Chapter 18, Problem 1P

Estimate the common logarithm of 10 using linear interpolation.

(a) Interpolate between $\log 8=0.9030900\text{ and log }12=1.0791812$.

(b) Interpolate between $\log 9=0.9542425\text{ and log }11=1.0413927$.
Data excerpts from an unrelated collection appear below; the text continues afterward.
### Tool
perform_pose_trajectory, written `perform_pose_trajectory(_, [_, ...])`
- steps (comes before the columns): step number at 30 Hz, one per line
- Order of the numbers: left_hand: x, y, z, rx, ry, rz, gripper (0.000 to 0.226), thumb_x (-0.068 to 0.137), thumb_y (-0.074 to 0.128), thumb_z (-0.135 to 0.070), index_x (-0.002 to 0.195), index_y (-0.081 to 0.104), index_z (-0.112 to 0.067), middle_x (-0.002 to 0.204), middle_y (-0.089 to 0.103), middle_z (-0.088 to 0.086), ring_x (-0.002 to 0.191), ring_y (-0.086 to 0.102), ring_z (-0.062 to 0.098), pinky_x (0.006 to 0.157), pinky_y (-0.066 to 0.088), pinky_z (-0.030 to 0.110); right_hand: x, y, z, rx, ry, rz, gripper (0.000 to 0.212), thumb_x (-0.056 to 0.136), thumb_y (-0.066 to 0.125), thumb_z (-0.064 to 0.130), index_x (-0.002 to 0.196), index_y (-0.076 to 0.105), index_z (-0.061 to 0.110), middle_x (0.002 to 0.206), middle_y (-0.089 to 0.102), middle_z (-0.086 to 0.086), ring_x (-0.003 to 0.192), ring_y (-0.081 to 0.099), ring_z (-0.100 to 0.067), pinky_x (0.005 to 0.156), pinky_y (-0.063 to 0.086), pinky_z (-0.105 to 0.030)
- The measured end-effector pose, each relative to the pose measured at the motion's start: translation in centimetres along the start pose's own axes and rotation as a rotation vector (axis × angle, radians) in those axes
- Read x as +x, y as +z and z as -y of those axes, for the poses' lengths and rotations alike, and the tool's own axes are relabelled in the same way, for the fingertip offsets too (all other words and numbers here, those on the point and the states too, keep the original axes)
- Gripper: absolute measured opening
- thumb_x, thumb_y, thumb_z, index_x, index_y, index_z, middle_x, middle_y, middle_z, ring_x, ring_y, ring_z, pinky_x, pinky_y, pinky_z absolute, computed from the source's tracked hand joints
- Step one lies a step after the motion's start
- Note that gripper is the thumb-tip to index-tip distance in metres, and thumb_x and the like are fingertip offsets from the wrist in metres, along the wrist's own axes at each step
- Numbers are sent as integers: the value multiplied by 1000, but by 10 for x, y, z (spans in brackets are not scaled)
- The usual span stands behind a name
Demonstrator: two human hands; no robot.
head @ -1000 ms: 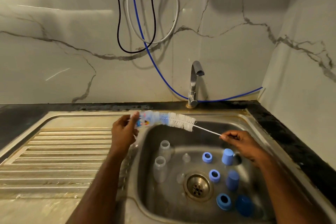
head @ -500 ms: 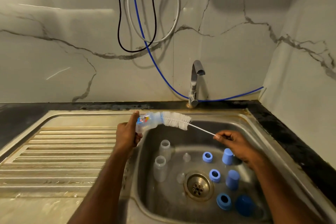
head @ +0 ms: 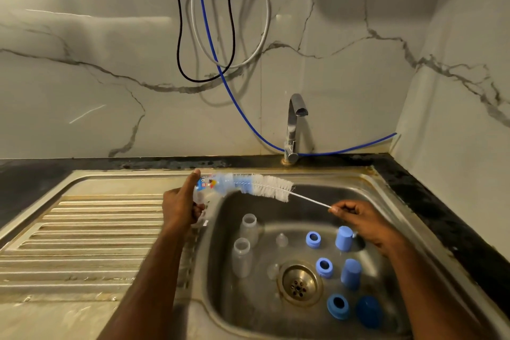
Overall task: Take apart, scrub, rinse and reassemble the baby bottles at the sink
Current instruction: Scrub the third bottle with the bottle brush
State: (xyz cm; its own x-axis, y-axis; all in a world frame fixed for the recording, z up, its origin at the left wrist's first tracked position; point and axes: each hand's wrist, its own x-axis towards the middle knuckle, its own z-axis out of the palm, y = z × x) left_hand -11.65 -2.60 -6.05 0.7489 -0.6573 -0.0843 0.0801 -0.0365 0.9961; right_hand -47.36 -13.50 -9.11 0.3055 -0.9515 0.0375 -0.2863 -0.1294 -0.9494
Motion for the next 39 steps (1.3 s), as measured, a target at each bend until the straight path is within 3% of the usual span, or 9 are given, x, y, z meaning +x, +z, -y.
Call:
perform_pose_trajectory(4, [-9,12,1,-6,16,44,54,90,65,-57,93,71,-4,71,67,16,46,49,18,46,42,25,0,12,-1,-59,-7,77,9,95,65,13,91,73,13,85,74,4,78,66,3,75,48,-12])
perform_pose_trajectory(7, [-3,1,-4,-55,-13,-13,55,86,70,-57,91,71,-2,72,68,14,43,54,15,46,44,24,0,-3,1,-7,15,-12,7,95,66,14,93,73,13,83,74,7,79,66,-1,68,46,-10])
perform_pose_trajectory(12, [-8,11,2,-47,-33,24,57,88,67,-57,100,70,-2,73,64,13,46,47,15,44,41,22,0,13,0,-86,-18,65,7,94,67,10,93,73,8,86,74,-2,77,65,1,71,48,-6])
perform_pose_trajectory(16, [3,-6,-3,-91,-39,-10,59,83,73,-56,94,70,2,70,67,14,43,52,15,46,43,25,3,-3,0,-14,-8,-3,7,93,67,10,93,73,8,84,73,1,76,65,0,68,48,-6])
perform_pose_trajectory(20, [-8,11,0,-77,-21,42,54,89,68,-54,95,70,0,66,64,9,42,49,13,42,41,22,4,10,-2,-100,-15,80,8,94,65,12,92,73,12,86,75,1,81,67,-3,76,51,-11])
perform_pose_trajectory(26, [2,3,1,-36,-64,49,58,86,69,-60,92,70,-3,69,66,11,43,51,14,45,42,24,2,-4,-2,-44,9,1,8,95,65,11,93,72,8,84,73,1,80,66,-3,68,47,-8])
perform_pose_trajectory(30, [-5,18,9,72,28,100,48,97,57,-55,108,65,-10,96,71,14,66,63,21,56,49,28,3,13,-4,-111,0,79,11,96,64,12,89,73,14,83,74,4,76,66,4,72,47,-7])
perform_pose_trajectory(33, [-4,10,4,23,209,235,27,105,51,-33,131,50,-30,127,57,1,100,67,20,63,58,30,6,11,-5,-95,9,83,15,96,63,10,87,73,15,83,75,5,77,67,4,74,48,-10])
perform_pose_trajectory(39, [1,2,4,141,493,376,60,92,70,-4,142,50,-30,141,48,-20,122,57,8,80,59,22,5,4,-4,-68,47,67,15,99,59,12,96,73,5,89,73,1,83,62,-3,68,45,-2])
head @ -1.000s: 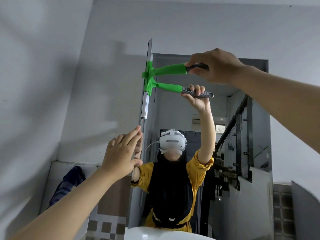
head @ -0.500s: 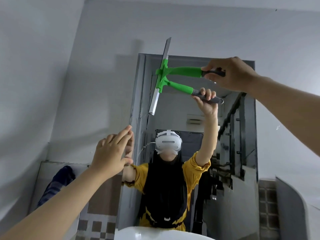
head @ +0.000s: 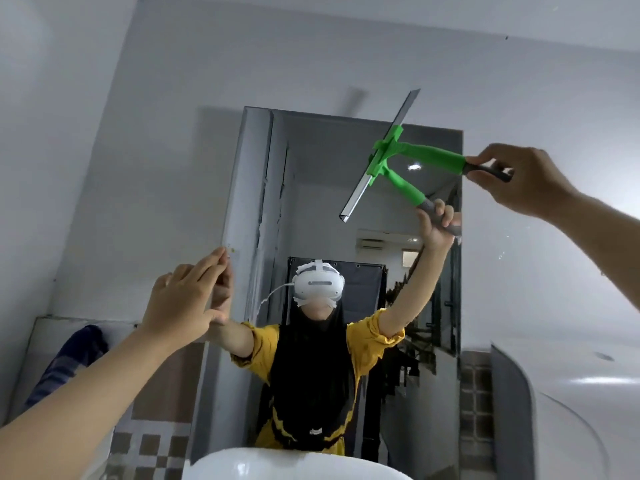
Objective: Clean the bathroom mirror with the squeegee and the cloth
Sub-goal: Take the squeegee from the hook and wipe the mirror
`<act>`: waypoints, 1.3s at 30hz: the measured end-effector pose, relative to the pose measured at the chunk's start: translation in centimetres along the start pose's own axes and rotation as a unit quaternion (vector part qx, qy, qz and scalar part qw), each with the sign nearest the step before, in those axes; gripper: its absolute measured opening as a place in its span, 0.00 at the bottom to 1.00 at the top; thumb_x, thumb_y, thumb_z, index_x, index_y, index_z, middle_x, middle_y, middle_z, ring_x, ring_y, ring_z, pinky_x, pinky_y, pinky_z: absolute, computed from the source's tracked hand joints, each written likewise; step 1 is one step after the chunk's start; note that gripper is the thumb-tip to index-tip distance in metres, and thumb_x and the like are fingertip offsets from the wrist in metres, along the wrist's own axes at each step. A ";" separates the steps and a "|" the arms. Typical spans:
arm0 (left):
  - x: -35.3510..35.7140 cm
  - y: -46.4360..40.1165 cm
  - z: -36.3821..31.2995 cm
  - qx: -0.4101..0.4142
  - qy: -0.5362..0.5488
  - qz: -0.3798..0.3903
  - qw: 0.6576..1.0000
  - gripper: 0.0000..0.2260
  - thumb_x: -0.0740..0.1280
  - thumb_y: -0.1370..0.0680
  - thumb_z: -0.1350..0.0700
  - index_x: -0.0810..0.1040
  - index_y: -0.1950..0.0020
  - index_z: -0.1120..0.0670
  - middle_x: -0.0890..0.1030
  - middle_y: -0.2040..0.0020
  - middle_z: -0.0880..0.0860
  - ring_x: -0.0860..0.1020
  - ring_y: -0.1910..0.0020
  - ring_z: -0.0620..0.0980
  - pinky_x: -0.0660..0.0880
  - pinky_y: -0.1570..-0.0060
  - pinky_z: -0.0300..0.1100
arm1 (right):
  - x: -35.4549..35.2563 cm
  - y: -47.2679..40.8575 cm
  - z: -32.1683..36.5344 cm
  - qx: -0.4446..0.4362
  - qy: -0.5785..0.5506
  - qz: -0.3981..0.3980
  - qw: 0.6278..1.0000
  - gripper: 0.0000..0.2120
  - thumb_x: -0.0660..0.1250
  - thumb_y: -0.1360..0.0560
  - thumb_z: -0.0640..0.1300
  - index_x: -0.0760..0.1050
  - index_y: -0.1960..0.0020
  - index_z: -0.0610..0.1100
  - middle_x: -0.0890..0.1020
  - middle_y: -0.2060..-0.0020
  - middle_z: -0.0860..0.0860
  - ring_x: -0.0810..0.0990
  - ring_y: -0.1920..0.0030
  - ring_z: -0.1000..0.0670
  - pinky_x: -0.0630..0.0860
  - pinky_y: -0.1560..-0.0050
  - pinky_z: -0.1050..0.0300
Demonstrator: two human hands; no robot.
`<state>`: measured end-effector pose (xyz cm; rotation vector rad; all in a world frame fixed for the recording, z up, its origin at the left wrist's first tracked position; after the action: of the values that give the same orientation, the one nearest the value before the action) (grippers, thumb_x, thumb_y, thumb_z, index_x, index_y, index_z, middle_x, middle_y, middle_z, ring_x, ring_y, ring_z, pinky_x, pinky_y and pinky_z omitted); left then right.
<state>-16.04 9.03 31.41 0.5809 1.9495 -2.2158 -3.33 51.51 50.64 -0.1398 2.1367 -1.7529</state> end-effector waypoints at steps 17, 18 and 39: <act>0.1 0.0 -0.2 0.004 0.017 0.054 0.998 0.37 0.73 0.33 0.50 0.62 0.28 0.55 0.63 0.28 0.53 0.67 0.34 0.58 0.67 0.41 0.62 | 2.0 9.0 2.6 0.237 -0.049 -0.103 0.965 0.06 0.64 0.23 0.45 0.75 0.48 0.45 0.76 0.70 0.49 0.73 0.70 0.45 0.72 0.65 0.54; 0.3 0.1 -0.1 0.009 0.014 0.058 0.998 0.36 0.71 0.32 0.50 0.62 0.27 0.54 0.63 0.28 0.53 0.66 0.33 0.57 0.66 0.40 0.62 | 2.7 9.3 3.7 0.256 -0.051 -0.106 0.959 0.06 0.62 0.22 0.45 0.74 0.48 0.44 0.77 0.68 0.47 0.74 0.68 0.44 0.71 0.65 0.54; 1.8 3.9 0.8 0.094 -0.017 0.089 0.991 0.47 0.77 0.38 0.46 0.57 0.26 0.55 0.51 0.23 0.50 0.67 0.34 0.55 0.65 0.38 0.58 | 10.4 11.7 17.0 0.385 -0.139 -0.183 0.894 0.07 0.56 0.20 0.42 0.71 0.45 0.44 0.73 0.65 0.57 0.71 0.67 0.61 0.64 0.72 0.67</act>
<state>-16.47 7.93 27.16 0.7065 1.6135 -2.2927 -5.27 35.14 34.43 -0.5610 1.1431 -2.4784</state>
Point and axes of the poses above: each hand's wrist, its own y-axis away from the middle knuckle, its own x-axis out of the palm, z = x × y, the point moved 5 cm from there along -y, towards the middle knuckle
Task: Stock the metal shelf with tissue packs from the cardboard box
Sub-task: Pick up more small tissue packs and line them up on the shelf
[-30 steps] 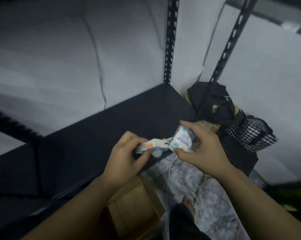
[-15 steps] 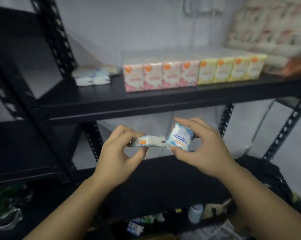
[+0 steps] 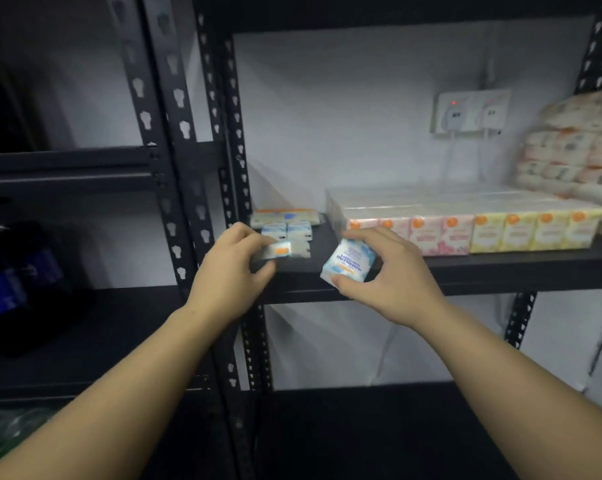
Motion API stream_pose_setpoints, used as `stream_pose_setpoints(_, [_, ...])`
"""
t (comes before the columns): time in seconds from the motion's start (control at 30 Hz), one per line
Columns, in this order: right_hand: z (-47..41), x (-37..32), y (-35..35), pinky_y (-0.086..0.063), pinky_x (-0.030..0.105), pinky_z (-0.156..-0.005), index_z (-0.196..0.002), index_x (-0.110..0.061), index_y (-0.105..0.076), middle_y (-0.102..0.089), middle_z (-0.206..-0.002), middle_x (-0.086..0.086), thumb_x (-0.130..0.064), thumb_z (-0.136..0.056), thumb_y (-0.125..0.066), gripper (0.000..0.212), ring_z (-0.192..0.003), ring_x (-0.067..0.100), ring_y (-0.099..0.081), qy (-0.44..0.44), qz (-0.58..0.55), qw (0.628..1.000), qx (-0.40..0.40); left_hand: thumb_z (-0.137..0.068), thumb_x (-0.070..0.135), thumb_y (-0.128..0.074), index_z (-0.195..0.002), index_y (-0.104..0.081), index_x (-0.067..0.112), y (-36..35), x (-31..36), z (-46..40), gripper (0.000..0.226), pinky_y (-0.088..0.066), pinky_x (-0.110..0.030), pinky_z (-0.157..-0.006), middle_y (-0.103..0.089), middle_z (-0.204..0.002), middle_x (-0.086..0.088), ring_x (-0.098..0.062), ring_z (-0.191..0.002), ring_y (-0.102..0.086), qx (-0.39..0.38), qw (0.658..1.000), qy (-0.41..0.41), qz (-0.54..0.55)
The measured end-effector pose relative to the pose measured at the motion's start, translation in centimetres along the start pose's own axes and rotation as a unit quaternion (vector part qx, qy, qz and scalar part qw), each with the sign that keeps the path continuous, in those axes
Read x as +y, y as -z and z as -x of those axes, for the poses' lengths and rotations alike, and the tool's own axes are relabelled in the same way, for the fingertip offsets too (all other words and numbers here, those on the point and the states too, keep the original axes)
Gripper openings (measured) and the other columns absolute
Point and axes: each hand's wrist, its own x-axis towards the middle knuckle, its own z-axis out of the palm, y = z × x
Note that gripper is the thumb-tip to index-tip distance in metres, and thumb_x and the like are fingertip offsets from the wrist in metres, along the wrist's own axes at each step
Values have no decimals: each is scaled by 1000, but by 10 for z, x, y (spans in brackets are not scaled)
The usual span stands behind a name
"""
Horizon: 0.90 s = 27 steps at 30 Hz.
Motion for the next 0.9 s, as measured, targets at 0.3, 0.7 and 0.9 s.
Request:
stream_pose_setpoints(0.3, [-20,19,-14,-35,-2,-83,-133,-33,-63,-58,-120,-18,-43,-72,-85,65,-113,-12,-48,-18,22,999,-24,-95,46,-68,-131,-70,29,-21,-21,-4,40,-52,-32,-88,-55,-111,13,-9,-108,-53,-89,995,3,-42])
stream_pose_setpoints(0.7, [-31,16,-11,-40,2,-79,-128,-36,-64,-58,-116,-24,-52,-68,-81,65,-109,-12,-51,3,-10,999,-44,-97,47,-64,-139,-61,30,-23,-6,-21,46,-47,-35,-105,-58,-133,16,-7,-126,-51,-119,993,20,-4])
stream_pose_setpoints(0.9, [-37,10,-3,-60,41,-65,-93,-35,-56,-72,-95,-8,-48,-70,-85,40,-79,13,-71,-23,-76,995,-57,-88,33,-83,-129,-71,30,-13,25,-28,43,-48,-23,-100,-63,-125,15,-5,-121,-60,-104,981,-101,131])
For each of the interpolations, compute the percent relative error based on the true value.

To determine

To calculate: The common logarithmic of $10$ by the linear interpolation between $\log 8=0.9030900$ and $\log 12=1.0791812$. Also, find the percentage relative error based on the true value.

Answer to Problem 1P

Solution:

The common logarithmic of $10$ by the linear interpolation between $\log 8$ and $\log 12$ is $0.9911356$ with relative percentage error of $0.88644\%$.

Explanation of Solution

Given Information:

The values,

$\begin{array}{c}\log 8=0.9030900\\ \log 12=1.0791812\end{array}$

Formula used:

Linear interpolation formula:

$f_1\left(x\right)=f\left(x_0\right)+\frac{f\left(x_1\right)-f\left(x_0\right)}{x_1-x_0}\left(x-x_0\right)$

And, formula for percentage relative error is,

${\epsilon }_t=\left|\frac{\text{True value}-\text{Approximate}\text{value}}{\text{True value}}\right|\times 100\%$

Calculation:

Consider the values, $\log 8=0.9030900$ and $\log 12=1.0791812$.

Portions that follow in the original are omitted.